### Try it
Return a copy of every line in the records that includes the word "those".

### Provided material
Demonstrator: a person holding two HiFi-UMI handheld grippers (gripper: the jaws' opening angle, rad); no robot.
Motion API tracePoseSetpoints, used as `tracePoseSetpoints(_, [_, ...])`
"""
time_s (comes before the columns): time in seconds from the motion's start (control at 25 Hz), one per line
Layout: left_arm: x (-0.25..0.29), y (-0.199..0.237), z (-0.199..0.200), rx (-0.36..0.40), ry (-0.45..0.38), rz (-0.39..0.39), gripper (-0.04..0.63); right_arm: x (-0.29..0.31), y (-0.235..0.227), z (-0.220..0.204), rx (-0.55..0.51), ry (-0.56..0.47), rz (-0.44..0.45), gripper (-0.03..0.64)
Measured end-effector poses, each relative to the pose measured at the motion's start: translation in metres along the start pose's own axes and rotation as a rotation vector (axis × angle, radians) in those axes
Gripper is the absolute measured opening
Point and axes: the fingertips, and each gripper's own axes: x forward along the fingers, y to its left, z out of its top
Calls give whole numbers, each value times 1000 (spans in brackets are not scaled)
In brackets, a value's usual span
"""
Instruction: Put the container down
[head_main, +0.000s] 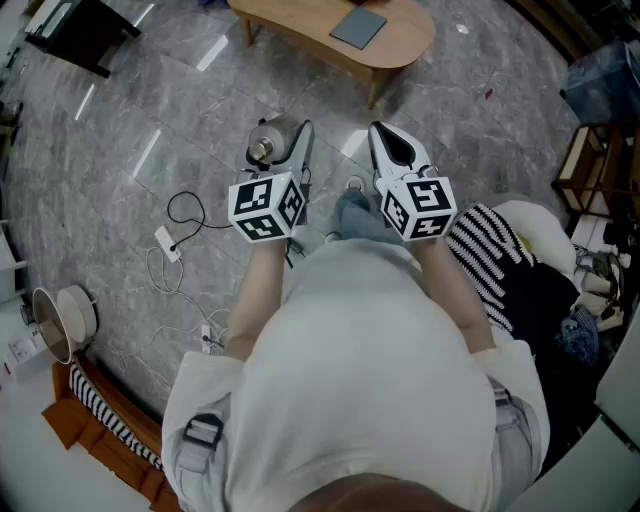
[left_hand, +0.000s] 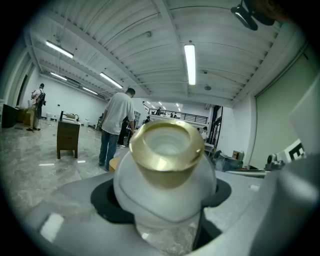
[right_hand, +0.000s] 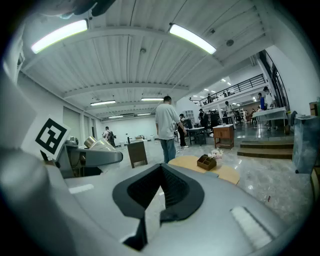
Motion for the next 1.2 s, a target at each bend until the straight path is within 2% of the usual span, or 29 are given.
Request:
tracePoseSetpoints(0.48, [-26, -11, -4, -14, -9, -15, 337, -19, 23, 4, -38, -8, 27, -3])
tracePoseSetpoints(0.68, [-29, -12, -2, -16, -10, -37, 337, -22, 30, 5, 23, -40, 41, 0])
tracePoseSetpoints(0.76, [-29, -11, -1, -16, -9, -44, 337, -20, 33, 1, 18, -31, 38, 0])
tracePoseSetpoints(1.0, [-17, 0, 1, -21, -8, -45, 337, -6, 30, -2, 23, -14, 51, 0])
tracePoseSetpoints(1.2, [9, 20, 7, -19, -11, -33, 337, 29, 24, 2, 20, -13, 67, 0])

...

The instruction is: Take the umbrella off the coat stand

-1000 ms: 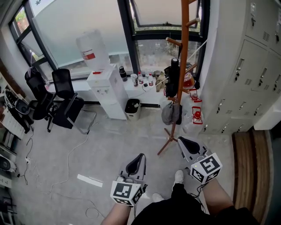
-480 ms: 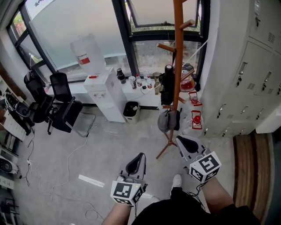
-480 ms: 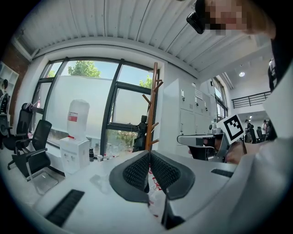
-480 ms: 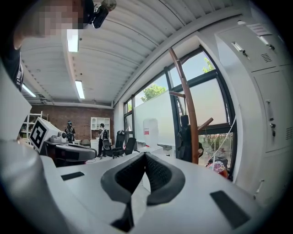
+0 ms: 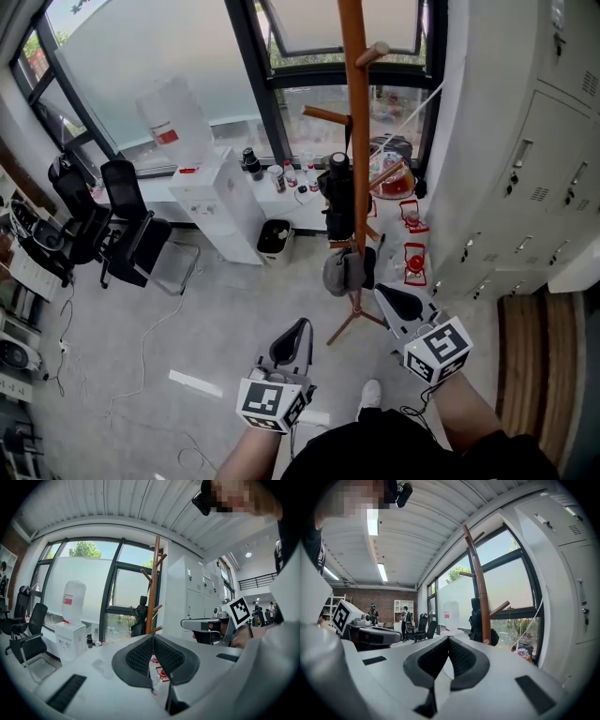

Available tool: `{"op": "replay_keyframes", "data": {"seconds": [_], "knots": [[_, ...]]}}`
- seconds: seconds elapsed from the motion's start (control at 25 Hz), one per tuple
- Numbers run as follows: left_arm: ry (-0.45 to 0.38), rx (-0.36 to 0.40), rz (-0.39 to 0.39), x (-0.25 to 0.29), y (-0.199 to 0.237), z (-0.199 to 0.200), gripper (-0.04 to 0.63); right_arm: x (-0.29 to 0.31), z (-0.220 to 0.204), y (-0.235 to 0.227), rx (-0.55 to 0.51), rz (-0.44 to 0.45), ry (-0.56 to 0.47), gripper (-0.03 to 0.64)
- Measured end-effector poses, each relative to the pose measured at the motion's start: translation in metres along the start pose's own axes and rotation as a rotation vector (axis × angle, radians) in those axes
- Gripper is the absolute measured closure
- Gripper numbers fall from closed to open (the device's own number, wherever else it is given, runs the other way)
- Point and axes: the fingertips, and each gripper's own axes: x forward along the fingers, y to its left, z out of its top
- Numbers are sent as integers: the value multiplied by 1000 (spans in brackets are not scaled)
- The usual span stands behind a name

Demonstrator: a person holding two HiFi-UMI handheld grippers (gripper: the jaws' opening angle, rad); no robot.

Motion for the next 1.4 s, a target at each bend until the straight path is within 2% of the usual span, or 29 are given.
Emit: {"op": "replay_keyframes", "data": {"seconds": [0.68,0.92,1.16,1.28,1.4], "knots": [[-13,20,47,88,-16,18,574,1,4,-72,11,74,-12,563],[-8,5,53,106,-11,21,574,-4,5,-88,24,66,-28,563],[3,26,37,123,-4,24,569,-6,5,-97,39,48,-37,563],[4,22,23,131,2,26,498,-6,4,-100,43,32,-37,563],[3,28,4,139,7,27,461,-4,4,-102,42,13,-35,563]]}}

### Written solution
Measured end-effector poses, each relative to the pose measured at the motion's start: translation in metres along the start pose's own axes and rotation as a rotation vector (axis × angle, radians) in those axes
- Measured end-effector poses, each relative to the pose measured at the motion's start: translation in metres along the start pose's own axes and rotation as a rotation vector (axis × angle, radians) in those axes

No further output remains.